What To Do If You Get The Plague
If you somehow forget to part ways with your collection of Prairie Dogs and they turn on you, bite you and infect you with Plague, don't fret. There are treatments for your horrible medieval disease. The main "cure" is a treatment that involves sulfonamide drugs. This is, in LAYMAN's Terms (you dumbass layman), an antibacterial treatment which, as you may know, is totally imprecise. So there's no cure all for The Plague. Because it's the Black Death after all. So let's stress this again--stop hanging out with rodents! I don't know what it is with our readers, but they love messing around with rats n shit. Crazy motherfuckers.

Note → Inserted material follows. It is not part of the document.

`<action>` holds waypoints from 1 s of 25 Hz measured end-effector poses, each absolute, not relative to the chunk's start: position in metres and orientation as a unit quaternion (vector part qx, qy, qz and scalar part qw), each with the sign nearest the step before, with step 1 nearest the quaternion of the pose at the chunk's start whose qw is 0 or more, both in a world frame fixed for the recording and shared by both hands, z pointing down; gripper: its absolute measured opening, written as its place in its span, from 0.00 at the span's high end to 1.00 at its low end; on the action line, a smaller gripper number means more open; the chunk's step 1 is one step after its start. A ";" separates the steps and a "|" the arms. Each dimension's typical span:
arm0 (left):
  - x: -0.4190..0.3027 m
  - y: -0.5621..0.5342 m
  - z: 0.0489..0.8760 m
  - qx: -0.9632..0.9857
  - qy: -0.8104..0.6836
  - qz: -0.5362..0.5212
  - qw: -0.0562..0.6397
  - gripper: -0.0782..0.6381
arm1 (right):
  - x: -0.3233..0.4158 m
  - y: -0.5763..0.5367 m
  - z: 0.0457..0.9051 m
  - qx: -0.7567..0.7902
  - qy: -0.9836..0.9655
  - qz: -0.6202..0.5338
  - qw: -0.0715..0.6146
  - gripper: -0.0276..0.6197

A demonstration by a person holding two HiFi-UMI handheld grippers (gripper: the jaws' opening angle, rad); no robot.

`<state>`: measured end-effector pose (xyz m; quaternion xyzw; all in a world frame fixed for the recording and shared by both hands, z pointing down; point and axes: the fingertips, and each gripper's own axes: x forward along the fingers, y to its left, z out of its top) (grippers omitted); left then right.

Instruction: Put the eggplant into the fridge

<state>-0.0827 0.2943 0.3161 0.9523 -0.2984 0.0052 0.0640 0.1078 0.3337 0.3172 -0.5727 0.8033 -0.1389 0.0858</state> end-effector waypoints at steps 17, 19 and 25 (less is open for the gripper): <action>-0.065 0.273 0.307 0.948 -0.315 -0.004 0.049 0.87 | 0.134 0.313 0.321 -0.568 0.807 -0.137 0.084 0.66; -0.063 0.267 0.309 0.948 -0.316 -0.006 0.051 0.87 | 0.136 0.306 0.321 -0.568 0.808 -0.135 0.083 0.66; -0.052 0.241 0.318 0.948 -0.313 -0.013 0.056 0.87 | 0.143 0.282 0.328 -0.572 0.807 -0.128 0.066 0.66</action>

So there's sort of a cure for Plague...it's imprecise, but it somewhat works. But let's say there's an outbreak and all the doctors and shit are wiped out and basically all your options for a cure are gone. Well, you've got three or four days (at most) until you're dead. It's no ebola virus, but for some middle ages steez, it gets the job done, yaheard?
So what should you do if you're absolutely fucked, can't cure yourself and have three or four days to kill? Well, depends how screwed up a person you are. I'm pretty effed up, so I'll tell you all the fun I'd have. First off, I'd spread my Plague to as many non infected people as I could find. I'd probably have about a day before my entire skin surface was covered in bloody boils, so most of my infection-trickery would have to go down that first day. The second day of my disease, I'd raid and loot all the mah fuckers around me...with my eye set dead on any good food and nice cars. Anything else is pointless with one or two days left. Then, in whatever sports car I'd get my hands on, I'd drive off into the sunset, engorging myself on junk food, laughing myself silly until i die at the wheel and cause a fiery crash in a residential area somewhere.

But that's just me.
PS The Plague sucks. Don't catch that.